Tablets sound like a fantastic idea. Who wouldn't want to do all their work on a featherweight portable touchscreen, like the crew of the Starship Enterprise does day after day? Yet most of us who buy tablets find ourselves consuming media and playing addictive games. The performance hasn't been there to drive full desktop programs, not unless your tablet is as thick as the Microsoft Surface Pro.
But Intel might be about to make that both possible and affordable, with a new processor called Bay Trail.
Last year there were three varieties of Windows tablets, and none of them quite hit the mark. Windows RT devices like the Surface RT had long battery life, but their ARM chips could be quite slow and wouldn't run traditional Windows desktop apps like Photoshop. The aforementioned Surface Pro and its ilk could run everything you threw at them thanks to their powerful laptop chips under the hood, but battery life was poor, the devices were chunky, and they required fans to cool them down. That brings us to the Intel's Atom devices, which tried to bridge the fjord. While they certainly made us question the value of Windows RT, the Atom chips still weren't good enough to smoothly run Windows 8 and traditional programs.
Intel aims to close the gap
With Bay Trail, Intel aims to truly close the gap. The company says the new 22nm Atom Z3000 "Bay Trail" processors will deliver up to twice the CPU performance and twice the GPU performance of previous Atom chips, and provide over 10 hours of battery life and three weeks of standby in a fanless tablet form factor. Intel claims prices will run as low as $199 for a Bay Trail tablet.
Remember when we told you how Intel's new Silvermont cores could power phones and tablets you might actually want? You'll find up to four of those cores in every piece of Bay Trail silicon. Mind you, even with the highest-end quad-core Intel Atom Z3770, Performance won't be on the level of Intel's new Haswell laptop / tablet processors, but we saw Bay Trail run full Adobe Photoshop, and even real PC games like Team Fortress 2. With previous Atom chips, that simply wasn't possible.
Hefty apps like those games still took a long while (well over a minute) to load on a Bay Trail prototype, but as long as the games are fairly basic (like Portal and Torchlight 2) they're moderately playable. That's because while previous Atom processors used the same PowerVR SGX graphics you might find in an iPhone, they now use the same Intel HD graphics as the company's desktop and laptop chips, with support for DirectX 11, OpenGL ES 3.0, and displays up to 2560 x 1600 resolution. Intel says we can expect to many of the first Bay Trail tablets ship with 1920 x 1200 displays. Those graphics also make for smooth video playback: we saw a 4K video running on a Bay Trail system with no noticible stutter.

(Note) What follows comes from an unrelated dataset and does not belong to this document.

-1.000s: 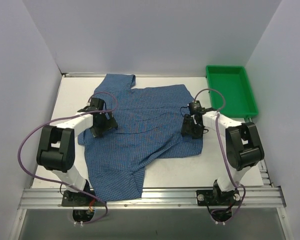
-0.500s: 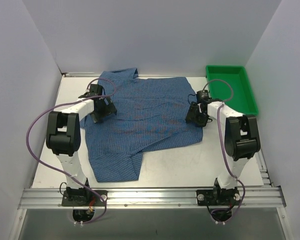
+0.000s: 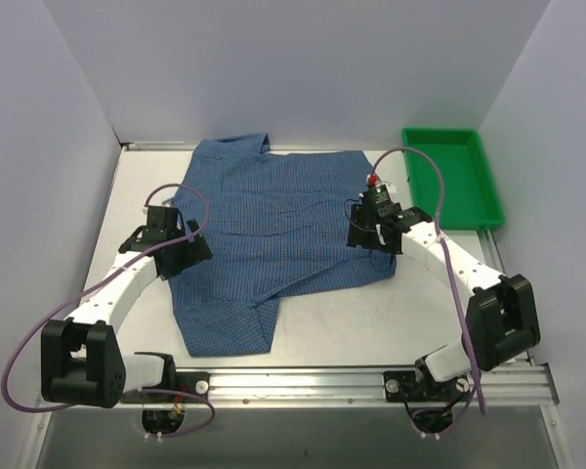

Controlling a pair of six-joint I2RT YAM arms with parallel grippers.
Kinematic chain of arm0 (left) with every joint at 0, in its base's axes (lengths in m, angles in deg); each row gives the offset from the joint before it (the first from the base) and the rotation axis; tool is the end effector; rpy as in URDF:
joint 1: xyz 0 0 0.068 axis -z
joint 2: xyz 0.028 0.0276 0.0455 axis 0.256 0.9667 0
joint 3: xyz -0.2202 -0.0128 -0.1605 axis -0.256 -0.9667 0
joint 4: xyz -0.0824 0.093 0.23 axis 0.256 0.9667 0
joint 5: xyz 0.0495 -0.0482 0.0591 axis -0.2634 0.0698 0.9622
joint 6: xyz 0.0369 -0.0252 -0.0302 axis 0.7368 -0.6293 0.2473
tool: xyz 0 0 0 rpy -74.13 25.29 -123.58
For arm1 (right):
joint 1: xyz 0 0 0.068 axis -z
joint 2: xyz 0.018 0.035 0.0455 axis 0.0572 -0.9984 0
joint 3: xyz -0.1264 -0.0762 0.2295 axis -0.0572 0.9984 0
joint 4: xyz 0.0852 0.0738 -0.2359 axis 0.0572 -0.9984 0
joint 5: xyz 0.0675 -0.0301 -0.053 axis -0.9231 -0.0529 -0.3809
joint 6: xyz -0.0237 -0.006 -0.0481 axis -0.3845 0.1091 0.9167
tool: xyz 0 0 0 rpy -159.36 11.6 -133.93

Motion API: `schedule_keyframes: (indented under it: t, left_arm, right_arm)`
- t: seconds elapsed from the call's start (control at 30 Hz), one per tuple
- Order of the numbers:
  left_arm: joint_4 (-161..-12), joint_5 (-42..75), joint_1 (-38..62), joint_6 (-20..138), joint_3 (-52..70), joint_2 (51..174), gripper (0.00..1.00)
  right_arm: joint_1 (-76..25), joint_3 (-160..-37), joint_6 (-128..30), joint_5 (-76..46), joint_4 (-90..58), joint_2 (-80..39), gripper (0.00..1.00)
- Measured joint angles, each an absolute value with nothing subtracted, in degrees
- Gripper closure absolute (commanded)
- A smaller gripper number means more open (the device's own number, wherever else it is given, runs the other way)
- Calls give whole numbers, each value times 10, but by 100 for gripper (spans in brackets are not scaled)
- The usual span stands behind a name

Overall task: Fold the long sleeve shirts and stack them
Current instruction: Fold the shirt

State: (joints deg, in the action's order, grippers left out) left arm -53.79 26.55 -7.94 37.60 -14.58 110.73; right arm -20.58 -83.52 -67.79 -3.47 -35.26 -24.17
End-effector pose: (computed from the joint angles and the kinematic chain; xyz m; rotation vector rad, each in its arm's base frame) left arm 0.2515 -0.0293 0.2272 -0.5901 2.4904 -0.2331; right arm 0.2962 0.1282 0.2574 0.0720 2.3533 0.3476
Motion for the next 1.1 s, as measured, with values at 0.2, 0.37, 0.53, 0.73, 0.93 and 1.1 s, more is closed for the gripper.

Bay Trail could run Android like a champ
Crucially, Bay Trail runs Android, too. Manufacturers can build a single tablet and sell it with either Windows or Android on board. Technically, Intel says you could potentially even dual-boot both operating systems and switch between them, but that would be up to tablet manufacturers to implement. And with those same Intel HD graphics, Bay Trail could blow other Android devices out of the water. We tried the Android version of Grand Theft Auto III at 2560 x 1440 resolution with maxed out settings, and it ran smooth as butter on the new Atom chip — to our eye, smoother than the Tegra 4 inside Nvidia's Shield gaming handheld. Bay Trail won't be your first choice for Windows gaming, but it's already impressive in mobile.
There's an awful lot going on under the hood of Bay Trail — see our slidedeck gallery above — but perhaps the most interesting part might have less to do with the CPU or GPU, and more the way they work in tandem with other components of the tablet silicon. Bay Trail dynamically allocates power between all four CPU cores, the graphics cores, a dedicated image signal processor for dual cameras, and even to connected displays. That means your tablet might not be as fast when you've got an external display connected, but on the flip side it means that when you need a little extra processing power it'll be diverted wherever it's needed.
It's also worth noting that Bay Trail technically isn't just for tablets. The rumors of Atom's death were exaggerated, it seems, but the architecture will indeed find its way into laptops and even bargain desktops under the Celeron and Pentium brands.
Now, we wait for the other shoe to drop: to find out how Bay Trail tablets will truly perform and how much they'll cost. So far we've spotted the Toshiba Encore, the Dell Venue 8 Pro, and the Asus Transformer Book T100, and the last is the only one with a price. Thankfully, it's relatively reasonable, bundling a 10-inch tablet and a detachable keyboard for $349. We'll also have to see if any app compatibility issues crop up. Still, from what we've seen of Bay Trail so far, it looks like Intel could potentially have a winning chip for Android tablets and a capable "good enough" solution for Windows.